Records contained in a dataset:
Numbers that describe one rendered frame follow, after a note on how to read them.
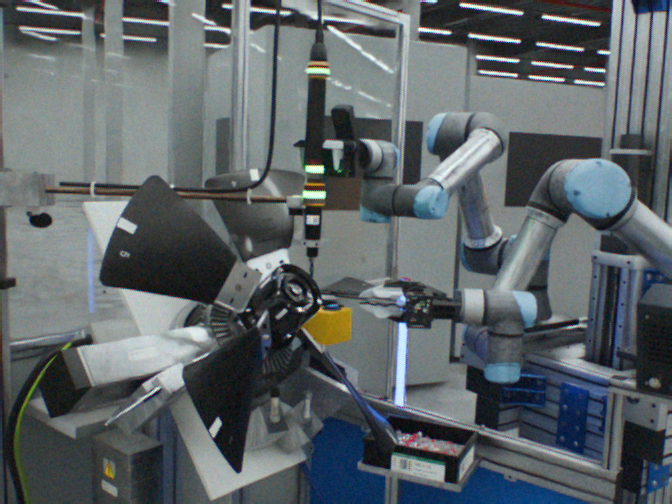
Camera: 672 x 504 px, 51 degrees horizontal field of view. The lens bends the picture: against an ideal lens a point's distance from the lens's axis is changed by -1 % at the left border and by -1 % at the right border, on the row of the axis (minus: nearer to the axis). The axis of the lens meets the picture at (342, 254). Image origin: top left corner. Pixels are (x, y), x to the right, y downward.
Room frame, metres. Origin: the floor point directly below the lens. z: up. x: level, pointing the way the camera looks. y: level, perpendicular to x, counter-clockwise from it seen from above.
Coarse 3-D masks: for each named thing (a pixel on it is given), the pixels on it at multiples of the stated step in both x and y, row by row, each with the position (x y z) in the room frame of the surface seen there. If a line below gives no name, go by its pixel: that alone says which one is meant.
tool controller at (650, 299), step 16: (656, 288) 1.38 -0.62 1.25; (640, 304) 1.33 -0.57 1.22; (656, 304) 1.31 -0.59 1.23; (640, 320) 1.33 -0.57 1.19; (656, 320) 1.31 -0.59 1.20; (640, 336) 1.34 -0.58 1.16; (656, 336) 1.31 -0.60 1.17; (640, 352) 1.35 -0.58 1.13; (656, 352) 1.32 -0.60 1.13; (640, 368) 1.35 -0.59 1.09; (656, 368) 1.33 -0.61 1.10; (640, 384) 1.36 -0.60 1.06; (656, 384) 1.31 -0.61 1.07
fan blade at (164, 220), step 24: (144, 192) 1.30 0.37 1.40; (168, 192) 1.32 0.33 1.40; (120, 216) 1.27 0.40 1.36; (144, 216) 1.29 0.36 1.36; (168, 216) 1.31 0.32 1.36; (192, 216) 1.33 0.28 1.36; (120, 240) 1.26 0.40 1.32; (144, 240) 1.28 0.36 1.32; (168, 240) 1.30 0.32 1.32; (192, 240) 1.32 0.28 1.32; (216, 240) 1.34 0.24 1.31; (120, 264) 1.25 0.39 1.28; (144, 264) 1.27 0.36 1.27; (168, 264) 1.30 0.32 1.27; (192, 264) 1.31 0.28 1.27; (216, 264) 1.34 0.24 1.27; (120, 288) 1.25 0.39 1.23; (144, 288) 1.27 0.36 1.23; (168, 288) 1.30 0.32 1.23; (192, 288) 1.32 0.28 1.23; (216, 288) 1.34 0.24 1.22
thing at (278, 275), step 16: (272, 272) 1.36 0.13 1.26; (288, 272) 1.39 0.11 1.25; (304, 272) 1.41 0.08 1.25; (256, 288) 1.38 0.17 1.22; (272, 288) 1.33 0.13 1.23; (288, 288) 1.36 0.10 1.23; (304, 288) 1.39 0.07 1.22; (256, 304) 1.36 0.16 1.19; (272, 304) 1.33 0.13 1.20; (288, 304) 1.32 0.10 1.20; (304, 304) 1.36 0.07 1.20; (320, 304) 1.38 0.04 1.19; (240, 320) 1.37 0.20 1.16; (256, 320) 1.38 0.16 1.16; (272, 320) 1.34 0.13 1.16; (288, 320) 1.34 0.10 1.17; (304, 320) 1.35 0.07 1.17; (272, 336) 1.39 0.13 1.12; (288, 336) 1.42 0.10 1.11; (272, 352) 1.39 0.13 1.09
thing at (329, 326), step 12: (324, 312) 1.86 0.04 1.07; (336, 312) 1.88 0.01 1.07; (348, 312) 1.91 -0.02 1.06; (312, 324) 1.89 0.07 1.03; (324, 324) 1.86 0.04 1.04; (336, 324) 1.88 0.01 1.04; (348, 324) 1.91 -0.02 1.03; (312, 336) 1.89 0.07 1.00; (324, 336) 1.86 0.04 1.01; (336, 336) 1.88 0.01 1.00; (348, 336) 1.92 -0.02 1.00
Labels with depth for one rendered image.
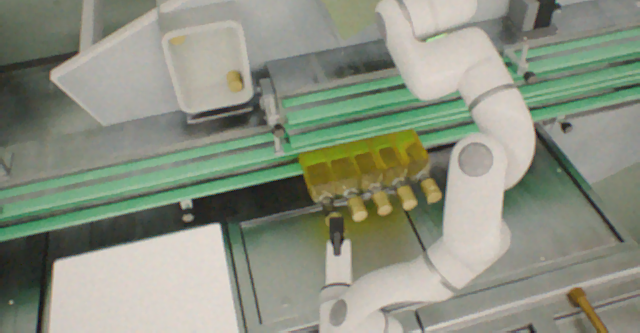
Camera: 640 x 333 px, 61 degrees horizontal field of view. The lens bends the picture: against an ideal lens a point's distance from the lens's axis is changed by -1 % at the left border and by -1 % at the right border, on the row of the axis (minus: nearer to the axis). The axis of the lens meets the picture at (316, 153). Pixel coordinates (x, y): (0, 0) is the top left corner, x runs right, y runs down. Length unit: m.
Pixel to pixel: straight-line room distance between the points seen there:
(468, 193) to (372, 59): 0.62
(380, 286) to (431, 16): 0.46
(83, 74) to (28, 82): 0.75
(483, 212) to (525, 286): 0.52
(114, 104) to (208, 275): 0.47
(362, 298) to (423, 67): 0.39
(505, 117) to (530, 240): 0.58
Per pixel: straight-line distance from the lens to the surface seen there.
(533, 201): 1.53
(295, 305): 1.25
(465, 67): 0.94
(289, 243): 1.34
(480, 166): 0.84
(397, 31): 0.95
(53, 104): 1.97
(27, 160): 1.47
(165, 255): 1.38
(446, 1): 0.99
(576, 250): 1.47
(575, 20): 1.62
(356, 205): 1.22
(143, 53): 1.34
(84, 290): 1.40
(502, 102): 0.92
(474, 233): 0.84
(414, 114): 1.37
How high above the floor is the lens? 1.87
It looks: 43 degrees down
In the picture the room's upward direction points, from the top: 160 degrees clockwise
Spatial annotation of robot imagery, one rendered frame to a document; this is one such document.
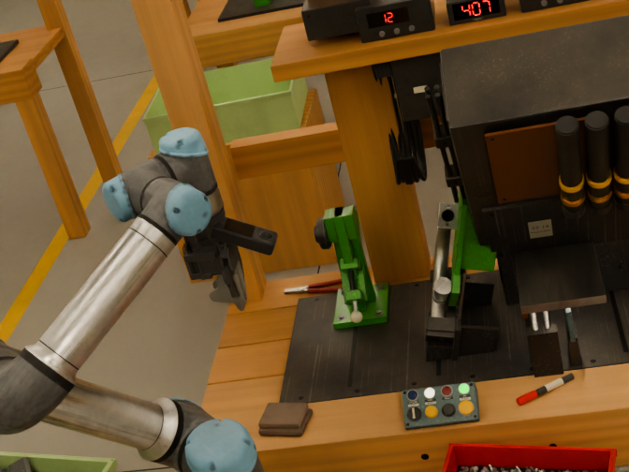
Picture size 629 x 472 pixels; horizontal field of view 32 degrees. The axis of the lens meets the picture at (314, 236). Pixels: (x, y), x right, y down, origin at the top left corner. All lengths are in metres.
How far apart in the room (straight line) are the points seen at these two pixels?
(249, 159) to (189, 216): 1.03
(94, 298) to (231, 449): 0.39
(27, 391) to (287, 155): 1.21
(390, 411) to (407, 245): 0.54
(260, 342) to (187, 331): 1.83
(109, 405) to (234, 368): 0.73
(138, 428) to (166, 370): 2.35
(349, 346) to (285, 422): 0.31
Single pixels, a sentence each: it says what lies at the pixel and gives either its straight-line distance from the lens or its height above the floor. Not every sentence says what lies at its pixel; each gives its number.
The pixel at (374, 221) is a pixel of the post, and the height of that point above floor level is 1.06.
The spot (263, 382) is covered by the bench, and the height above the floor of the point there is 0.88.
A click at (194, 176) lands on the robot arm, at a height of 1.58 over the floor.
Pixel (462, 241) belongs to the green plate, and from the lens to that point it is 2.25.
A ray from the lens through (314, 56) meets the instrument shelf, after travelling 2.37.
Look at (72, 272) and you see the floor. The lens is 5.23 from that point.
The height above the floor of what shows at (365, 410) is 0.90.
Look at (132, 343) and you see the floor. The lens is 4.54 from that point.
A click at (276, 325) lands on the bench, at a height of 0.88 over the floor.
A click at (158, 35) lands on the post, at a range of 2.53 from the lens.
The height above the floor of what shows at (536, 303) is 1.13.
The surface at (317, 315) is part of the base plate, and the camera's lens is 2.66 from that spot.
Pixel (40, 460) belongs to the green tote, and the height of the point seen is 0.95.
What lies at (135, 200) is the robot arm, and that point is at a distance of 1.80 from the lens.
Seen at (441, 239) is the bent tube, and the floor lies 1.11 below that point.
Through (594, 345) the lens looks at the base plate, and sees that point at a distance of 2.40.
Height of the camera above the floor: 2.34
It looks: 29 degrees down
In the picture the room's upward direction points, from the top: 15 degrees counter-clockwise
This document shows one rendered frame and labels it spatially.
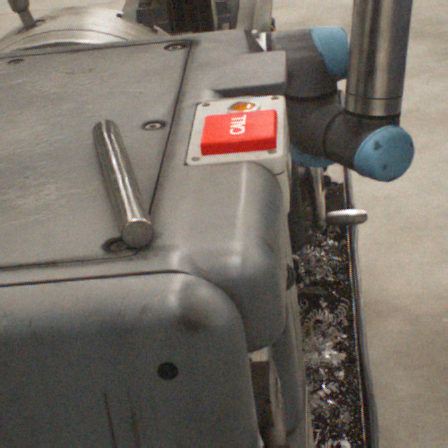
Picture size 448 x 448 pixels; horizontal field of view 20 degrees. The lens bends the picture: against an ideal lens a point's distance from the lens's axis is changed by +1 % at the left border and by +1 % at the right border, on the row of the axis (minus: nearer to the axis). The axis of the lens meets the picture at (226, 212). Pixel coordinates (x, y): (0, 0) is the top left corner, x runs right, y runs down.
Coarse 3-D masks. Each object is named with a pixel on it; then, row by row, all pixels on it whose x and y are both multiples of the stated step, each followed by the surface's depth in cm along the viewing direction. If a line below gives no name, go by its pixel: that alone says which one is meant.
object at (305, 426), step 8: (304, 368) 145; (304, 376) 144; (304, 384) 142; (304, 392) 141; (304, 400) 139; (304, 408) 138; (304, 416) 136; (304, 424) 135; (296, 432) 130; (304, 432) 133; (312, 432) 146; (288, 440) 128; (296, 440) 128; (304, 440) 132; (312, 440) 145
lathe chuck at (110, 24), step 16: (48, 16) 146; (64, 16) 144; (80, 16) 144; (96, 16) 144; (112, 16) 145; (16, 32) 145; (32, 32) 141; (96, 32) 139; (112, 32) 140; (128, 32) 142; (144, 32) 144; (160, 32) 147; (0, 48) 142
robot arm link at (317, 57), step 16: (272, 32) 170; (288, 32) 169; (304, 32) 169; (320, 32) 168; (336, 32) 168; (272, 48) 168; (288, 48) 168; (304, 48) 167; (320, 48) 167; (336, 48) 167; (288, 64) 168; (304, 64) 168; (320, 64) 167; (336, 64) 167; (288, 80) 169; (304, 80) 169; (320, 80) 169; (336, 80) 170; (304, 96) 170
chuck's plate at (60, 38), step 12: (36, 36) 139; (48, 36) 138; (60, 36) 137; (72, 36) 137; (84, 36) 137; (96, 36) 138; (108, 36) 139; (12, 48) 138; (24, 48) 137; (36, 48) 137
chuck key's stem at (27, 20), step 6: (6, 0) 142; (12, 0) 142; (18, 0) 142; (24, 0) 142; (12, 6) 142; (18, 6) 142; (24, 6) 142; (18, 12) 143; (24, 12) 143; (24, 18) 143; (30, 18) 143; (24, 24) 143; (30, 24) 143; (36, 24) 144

* TASK PROMPT *
Using the data above, copy exactly the lines from the one containing "It looks: 43 degrees down" to the one containing "Pixel (462, 241)", inclusive. Exclude the pictures.

* ANSWER SECTION *
It looks: 43 degrees down
In the picture the room's upward direction points, from the top: 160 degrees clockwise
Spatial annotation of robot imagery, one rendered frame to a document; this is one such document.
Picture size 629 x 472 pixels; horizontal field of view 32 degrees. The axis of the lens meets the picture at (314, 236). Pixels: (x, y), x right, y down, origin at the top left corner. All lengths are in metres.
How far apart in the room (straight line) are the points seen at these two pixels?
(249, 159) to (189, 216): 1.03
(94, 298) to (231, 449): 0.39
(27, 391) to (287, 155): 1.21
(390, 411) to (407, 245): 0.54
(260, 342) to (187, 331): 1.83
(109, 405) to (234, 368): 0.73
(138, 428) to (166, 370): 2.35
(349, 346) to (285, 422): 0.31
Single pixels, a sentence each: it says what lies at the pixel and gives either its straight-line distance from the lens or its height above the floor. Not every sentence says what lies at its pixel; each gives its number.
The pixel at (374, 221) is a pixel of the post, and the height of that point above floor level is 1.06.
The spot (263, 382) is covered by the bench, and the height above the floor of the point there is 0.88.
A click at (194, 176) lands on the robot arm, at a height of 1.58 over the floor.
Pixel (462, 241) belongs to the green plate, and from the lens to that point it is 2.25.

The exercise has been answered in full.